Forced Change Movie Review

Forced Change Looks at the Life Altering Changes of Katrina

The impact of Hurricane Katrina was felt throughout the country if not the world. But the changes of that August 2005 storm had consequences that not only helped shape a city but the people of it even years later. As we enter into another possibly volatile storm season, a documentary that follows different people who lived in New Orleans during Katrina throughout the year. Forced Change looks at the impact of the storm on the area, their lives, and how it may not have been all bad.

From the moment the levees broke in New Orleans, the world knew the city would never be the same. But it wasn’t just the flood water that changed in the city – it was the demographics. While there are some people who decided to stay in the city or return to it after to help with the clean-up efforts – many didn’t. These are the people that Forced Change talks to, the families and individuals who left the city after the storm for multiple reasons. Some took it as an opportunity to start over, others feel the constant pull of their home to return.

Filmed over multiple years, Forced Change uses footage from 2005, as people waited out the storm, or dealt with the aftermath of the storm. Following up with them ten years later and even in 2018 to see how life has changed for them after the storm and relocation. The impact of Katrina is still felt by the survivors and their families, and while initially, you may think everything from the storm is negative, some survivors feel it was a blessing and pointed them in the right direction.

The documentary is eye-opening, and tragic all at once. It shows just how much can change for people in the blink of an eye and how a city that is loved by so many people can be changed and the long-term impact beyond the structural damage once the water receeds. It gives viewers a look at how the storm and one moment can change everything for everyone.

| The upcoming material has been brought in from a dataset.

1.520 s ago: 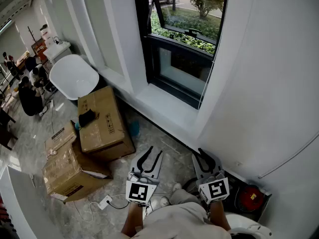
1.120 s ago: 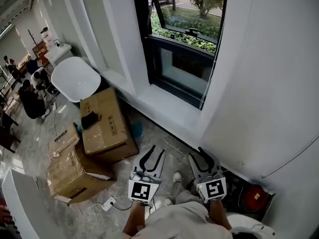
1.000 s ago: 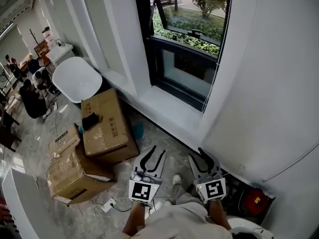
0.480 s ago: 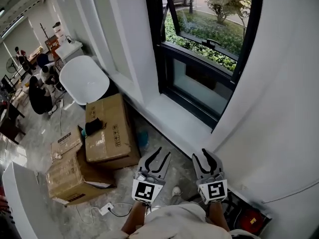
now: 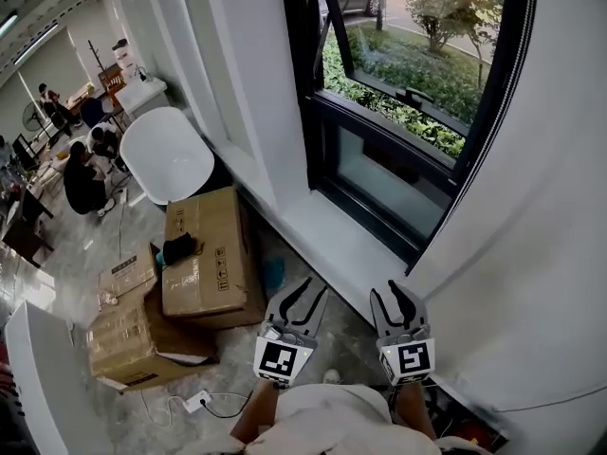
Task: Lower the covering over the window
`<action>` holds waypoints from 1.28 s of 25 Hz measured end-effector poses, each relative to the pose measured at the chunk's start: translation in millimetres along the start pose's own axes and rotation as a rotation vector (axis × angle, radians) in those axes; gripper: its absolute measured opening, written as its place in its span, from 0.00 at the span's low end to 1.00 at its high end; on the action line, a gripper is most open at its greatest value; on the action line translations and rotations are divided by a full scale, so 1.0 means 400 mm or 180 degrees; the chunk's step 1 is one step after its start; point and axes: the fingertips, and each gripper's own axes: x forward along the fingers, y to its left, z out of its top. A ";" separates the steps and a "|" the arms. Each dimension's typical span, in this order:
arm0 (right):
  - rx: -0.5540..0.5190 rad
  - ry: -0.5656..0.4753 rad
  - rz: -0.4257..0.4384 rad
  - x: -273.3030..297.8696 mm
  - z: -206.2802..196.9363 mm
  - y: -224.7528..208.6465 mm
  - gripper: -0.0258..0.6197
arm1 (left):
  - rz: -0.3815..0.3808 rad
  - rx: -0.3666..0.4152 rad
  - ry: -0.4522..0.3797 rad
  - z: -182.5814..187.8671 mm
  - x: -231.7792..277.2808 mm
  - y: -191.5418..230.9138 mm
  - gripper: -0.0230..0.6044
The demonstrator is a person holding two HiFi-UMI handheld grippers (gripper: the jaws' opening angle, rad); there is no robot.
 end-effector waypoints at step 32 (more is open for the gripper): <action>0.0116 0.0097 -0.0408 0.381 -0.001 -0.137 0.25 | -0.0428 -0.0097 -0.0038 -0.070 0.356 0.266 0.23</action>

Forced Change will be available via iTunes, Apple TV and Amazon.

Overall Rating:

Four Star Review

About Forced Change:

Filmed over the course of fourteen years by filmmaker Rennik SoholtFORCED CHANGE is a groundbreaking documentary that looks past the modern news media’s broad coverage of Hurricane Katrina in order to reveal the touching human stories buried beneath the monster headlines. Told in an innovative narrative style and featuring a chorus of New Orleans-based voices, including jazz trumpeter and composer Kermit Ruffins,

FORCED CHANGE is a retrospective of four unique and relatable individuals who left New Orleans after the hurricane and never returned home.

Soholt, who lived in New Orleans before moving to New York City in 2002, embarked on a mission to record the wreckage of Hurricane Katrina the day the city reopened in October, 2005. Upon his arrival, he immediately started filming people returning to their homes for the first time, focusing on a select group of individuals he knew personally before the storm. Building trust by staying alongside them discovering their lost possessions and figuring out where to go after learning the fate of their homes, Soholt was able to record a complex living tapestry of remarkable human experiences. Viewers are able to witness a series of idiosyncratic responses to Katrina, ranging from heartbreaking to hopeful, the likes of which have never been recorded before on Soholt’s epic timescale. 

Offering a gritty, daring insider’s look at one of the most devastating North American tragedies of the twenty-first century, FORCED CHANGE reminds us of the faces beyond the statistics and the humanity beyond the media’s sweeping, often dispassionate coverage of this American environmental disaster.

With a successful Kickstarter campaign in 2015 (raising over $30,000), FORCED CHANGE has already gained recognition at at a number of festivals.